=== WORK ITEM ===
Write out the data below exactly, beginning with the first line and ending once the line that has "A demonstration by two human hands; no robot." is written.

=== INFORMATION SHOWN ===
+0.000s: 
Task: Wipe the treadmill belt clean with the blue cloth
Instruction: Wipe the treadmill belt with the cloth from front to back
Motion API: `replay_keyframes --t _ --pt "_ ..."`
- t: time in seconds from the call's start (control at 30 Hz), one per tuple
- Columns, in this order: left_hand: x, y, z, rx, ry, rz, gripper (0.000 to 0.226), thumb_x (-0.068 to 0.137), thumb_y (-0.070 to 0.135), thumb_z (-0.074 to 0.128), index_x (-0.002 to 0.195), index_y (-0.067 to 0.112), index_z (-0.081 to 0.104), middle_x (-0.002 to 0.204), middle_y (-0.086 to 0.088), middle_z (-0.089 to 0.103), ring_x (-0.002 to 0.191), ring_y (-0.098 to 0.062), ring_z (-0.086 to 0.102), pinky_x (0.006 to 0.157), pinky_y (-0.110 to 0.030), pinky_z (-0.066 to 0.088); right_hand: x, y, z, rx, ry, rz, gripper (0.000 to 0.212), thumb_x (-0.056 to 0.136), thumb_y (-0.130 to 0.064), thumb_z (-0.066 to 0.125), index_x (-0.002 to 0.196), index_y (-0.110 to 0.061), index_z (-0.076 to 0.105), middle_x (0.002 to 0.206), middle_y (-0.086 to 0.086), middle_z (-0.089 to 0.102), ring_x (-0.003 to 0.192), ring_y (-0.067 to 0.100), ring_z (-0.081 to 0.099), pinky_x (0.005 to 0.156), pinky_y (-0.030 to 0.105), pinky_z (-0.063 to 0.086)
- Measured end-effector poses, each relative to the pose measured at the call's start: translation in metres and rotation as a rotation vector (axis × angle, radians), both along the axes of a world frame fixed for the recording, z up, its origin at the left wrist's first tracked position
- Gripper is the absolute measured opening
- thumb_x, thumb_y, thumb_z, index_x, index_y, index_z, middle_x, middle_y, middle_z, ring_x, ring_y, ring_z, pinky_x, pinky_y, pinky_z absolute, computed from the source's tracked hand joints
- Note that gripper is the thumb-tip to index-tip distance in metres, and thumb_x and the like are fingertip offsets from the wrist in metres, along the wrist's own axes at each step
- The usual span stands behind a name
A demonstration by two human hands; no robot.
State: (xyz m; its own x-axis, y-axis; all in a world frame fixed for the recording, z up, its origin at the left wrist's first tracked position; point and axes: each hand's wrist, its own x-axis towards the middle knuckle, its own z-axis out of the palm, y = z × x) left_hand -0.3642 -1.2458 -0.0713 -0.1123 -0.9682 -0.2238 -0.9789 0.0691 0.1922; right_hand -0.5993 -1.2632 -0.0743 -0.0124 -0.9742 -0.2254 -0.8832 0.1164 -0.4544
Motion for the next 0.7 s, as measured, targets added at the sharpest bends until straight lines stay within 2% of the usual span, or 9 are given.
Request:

=== RESULT OF THE TASK ===
+0.000s: 
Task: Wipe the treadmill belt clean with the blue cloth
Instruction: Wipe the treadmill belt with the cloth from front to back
Motion API: `replay_keyframes --t _ --pt "_ ..."`
- t: time in seconds from the call's start (control at 30 Hz), one per tuple
- Columns, in this order: left_hand: x, y, z, rx, ry, rz, gripper (0.000 to 0.226), thumb_x (-0.068 to 0.137), thumb_y (-0.070 to 0.135), thumb_z (-0.074 to 0.128), index_x (-0.002 to 0.195), index_y (-0.067 to 0.112), index_z (-0.081 to 0.104), middle_x (-0.002 to 0.204), middle_y (-0.086 to 0.088), middle_z (-0.089 to 0.103), ring_x (-0.002 to 0.191), ring_y (-0.098 to 0.062), ring_z (-0.086 to 0.102), pinky_x (0.006 to 0.157), pinky_y (-0.110 to 0.030), pinky_z (-0.066 to 0.088); right_hand: x, y, z, rx, ry, rz, gripper (0.000 to 0.212), thumb_x (-0.056 to 0.136), thumb_y (-0.130 to 0.064), thumb_z (-0.066 to 0.125), index_x (-0.002 to 0.196), index_y (-0.110 to 0.061), index_z (-0.076 to 0.105), middle_x (0.002 to 0.206), middle_y (-0.086 to 0.086), middle_z (-0.089 to 0.102), ring_x (-0.003 to 0.192), ring_y (-0.067 to 0.100), ring_z (-0.081 to 0.099), pinky_x (0.005 to 0.156), pinky_y (-0.030 to 0.105), pinky_z (-0.063 to 0.086)
- Measured end-effector poses, each relative to the pose measured at the call's start: translation in metres and rotation as a rotation vector (axis × angle, radians), both along the axes of a world frame fixed for the recording, z up, its origin at the left wrist's first tracked position
- Gripper is the absolute measured opening
- thumb_x, thumb_y, thumb_z, index_x, index_y, index_z, middle_x, middle_y, middle_z, ring_x, ring_y, ring_z, pinky_x, pinky_y, pinky_z absolute, computed from the source's tracked hand joints
- Note that gripper is the thumb-tip to index-tip distance in metres, and thumb_x and the like are fingertip offsets from the wrist in metres, along the wrist's own axes at each step
- The usual span stands behind a name
A demonstration by two human hands; no robot.

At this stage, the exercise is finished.